### [WHAT TO WORK ON]
I'd ask you to write out the lines below exactly, with no images.

————————

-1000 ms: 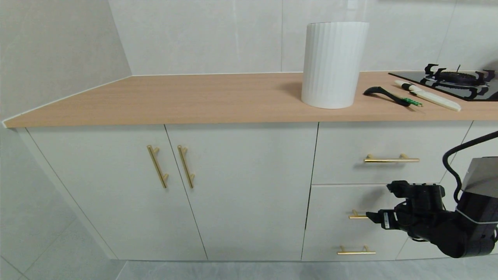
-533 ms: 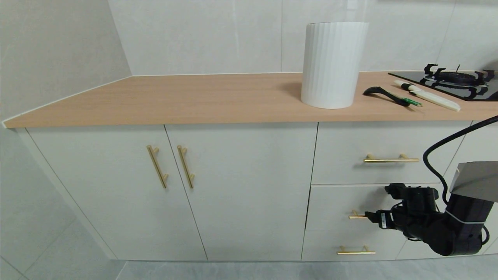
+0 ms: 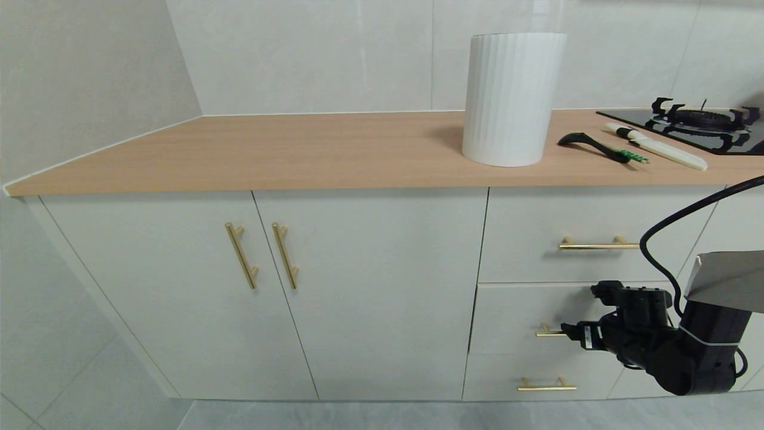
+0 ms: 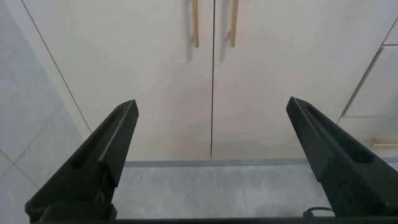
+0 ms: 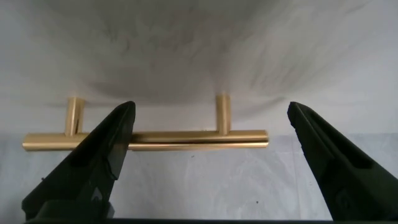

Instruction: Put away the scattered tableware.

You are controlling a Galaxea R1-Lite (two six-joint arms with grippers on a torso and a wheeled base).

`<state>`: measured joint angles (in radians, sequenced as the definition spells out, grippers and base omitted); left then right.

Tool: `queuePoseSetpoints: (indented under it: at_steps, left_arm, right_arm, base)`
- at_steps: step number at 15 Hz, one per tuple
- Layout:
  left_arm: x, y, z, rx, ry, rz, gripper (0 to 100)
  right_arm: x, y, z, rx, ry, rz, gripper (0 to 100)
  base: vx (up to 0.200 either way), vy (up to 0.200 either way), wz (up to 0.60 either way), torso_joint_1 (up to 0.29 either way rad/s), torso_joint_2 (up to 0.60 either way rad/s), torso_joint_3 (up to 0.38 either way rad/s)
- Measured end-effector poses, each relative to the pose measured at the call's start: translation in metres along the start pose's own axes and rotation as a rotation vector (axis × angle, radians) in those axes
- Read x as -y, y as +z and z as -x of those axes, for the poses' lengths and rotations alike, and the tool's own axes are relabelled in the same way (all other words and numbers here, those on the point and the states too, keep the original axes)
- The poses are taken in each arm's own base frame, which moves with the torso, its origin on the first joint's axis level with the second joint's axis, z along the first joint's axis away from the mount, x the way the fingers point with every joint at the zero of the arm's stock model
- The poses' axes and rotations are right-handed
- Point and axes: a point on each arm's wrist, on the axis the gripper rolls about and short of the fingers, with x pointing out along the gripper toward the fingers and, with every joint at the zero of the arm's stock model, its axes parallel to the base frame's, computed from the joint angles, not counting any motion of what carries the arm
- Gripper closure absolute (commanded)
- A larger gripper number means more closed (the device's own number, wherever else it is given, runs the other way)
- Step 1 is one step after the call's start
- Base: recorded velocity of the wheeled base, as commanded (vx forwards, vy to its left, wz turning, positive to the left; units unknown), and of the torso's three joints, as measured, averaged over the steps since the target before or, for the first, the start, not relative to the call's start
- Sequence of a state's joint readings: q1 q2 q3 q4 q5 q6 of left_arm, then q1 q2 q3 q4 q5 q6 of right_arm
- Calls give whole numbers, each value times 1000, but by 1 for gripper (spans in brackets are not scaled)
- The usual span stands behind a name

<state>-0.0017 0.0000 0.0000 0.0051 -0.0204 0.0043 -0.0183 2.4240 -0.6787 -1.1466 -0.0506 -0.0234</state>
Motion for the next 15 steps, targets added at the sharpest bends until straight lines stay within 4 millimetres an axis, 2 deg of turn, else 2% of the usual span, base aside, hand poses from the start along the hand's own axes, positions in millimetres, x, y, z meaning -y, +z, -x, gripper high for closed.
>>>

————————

### [RESULT OF THE TASK]
-1000 ms: 
-533 ms: 
+0 ms: 
+0 ms: 
+0 ms: 

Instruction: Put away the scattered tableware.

You are controlling a Galaxea R1-Lite (two six-joint arms with grippers on a torso and a wheeled base).

`<state>`: measured joint angles (in radians, sequenced as the definition spells out, grippers and base omitted); left then right.

Tool: `queuePoseSetpoints: (indented under it: at_steps, left_arm, right_arm, base)`
- at_steps: step number at 15 Hz, one per tuple
- Layout:
  left_arm: x, y, z, rx, ry, rz, gripper (0 to 100)
  right_arm: x, y, z, rx, ry, rz, gripper (0 to 100)
  base: vx (up to 0.200 either way), vy (up to 0.200 either way), wz (up to 0.60 either way), torso_joint_1 (up to 0.29 either way rad/s), torso_joint_2 (up to 0.60 either way rad/s), torso_joint_3 (up to 0.38 either way rad/s)
- Measured end-effector poses, each relative to the pose measured at the call's start: translation in metres along the start pose's own axes and rotation as a rotation vector (axis × angle, radians) in those axes
- Read x as -y, y as +z and z as -x of those axes, for the poses' lengths and rotations alike, and the tool's own axes are relabelled in the same way (all other words and numbers here, those on the point and the states too, keep the original axes)
- The poses are taken in each arm's own base frame, which moves with the torso, its origin on the first joint's axis level with the second joint's axis, z along the first joint's axis away from the mount, x the way the fingers point with every joint at the zero of the arm's stock model
- The poses' axes and rotations are right-handed
- Point and axes: a point on each arm's wrist, on the axis the gripper rolls about and short of the fingers, with x pointing out along the gripper toward the fingers and, with every joint at the zero of the arm's stock model, its axes parallel to the base frame's, computed from the joint angles, not counting any motion of what carries the arm
- Gripper closure absolute (commanded)
- A larger gripper number means more closed (the device's own number, wherever else it is given, runs the other way)
- Step 1 is one step after the call's start
- Base: recorded velocity of the wheeled base, as commanded (vx forwards, vy to its left, wz turning, positive to the left; units unknown), and of the torso's three joints, as measured, averaged over the steps since the target before or, for the first, the start, not relative to the call's start
- Sequence of a state's joint readings: q1 q2 q3 q4 q5 q6 of left_arm, then q1 q2 q3 q4 q5 q6 of right_arm
- Calls give whole numbers, each value times 1000, but by 1 for gripper (spans in brackets are not scaled)
- The usual span stands behind a name

<state>-0.0017 0.0000 0.0000 0.0051 -0.0204 0.0043 -0.0183 2.4240 -0.6787 -1.1466 -0.0506 -0.0234</state>
Motion for the next 15 steps, targets added at the sharpest bends until straight lines stay within 4 millimetres an axis, 2 deg of turn, else 2% of the usual span, base aside, hand poses from the start along the hand's own axes, positions in millimetres, x, y, z meaning -y, +z, -x, gripper high for closed.
>>>

There is no additional output for this exercise.